◆ Problem requirements
Nothing should appear in the answer except the lines from the one containing "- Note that" through the end of the listing, repeated exactly.

◆ Supplied information
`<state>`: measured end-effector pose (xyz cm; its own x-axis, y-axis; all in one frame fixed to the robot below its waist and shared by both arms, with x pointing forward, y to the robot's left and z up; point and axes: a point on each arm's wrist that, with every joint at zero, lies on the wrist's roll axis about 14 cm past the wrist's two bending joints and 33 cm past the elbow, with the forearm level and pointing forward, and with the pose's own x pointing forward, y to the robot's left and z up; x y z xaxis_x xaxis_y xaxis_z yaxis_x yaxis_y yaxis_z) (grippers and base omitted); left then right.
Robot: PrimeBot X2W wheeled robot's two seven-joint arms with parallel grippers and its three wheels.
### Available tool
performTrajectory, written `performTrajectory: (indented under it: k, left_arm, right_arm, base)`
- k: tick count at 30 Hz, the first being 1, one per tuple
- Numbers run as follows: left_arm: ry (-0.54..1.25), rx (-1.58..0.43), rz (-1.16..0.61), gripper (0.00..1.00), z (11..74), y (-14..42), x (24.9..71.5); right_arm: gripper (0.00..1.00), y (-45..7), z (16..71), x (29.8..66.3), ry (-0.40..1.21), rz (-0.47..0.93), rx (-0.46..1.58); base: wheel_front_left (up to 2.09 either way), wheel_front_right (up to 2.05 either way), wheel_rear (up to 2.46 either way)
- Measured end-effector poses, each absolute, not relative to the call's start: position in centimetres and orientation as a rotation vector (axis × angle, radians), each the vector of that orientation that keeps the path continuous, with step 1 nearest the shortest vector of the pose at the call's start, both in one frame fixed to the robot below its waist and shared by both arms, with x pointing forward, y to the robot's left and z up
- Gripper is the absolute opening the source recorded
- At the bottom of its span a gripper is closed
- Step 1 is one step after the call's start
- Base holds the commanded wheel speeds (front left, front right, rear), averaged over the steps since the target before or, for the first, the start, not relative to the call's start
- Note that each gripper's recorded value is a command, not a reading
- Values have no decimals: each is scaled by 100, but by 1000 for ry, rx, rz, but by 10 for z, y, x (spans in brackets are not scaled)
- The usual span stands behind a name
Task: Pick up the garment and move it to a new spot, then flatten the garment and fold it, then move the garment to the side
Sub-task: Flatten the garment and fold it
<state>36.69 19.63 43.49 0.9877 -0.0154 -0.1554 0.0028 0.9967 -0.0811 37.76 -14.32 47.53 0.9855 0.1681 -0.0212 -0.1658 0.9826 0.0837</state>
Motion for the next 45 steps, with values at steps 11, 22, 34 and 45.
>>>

◆ Result of this exercise
- Note that each gripper's recorded value is a command, not a reading
- Values have no decimals: each is scaled by 100, but by 1000 for ry, rx, rz, but by 10 for z, y, x (spans in brackets are not scaled)
- The usual span stands behind a name
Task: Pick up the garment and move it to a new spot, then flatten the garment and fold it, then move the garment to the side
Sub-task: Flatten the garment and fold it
<state>36.69 19.63 43.49 0.9877 -0.0154 -0.1554 0.0028 0.9967 -0.0811 37.76 -14.32 47.53 0.9855 0.1681 -0.0212 -0.1658 0.9826 0.0837</state>
Motion for the next 45 steps, with values at steps 11, 22, 34 and 45.
>>>

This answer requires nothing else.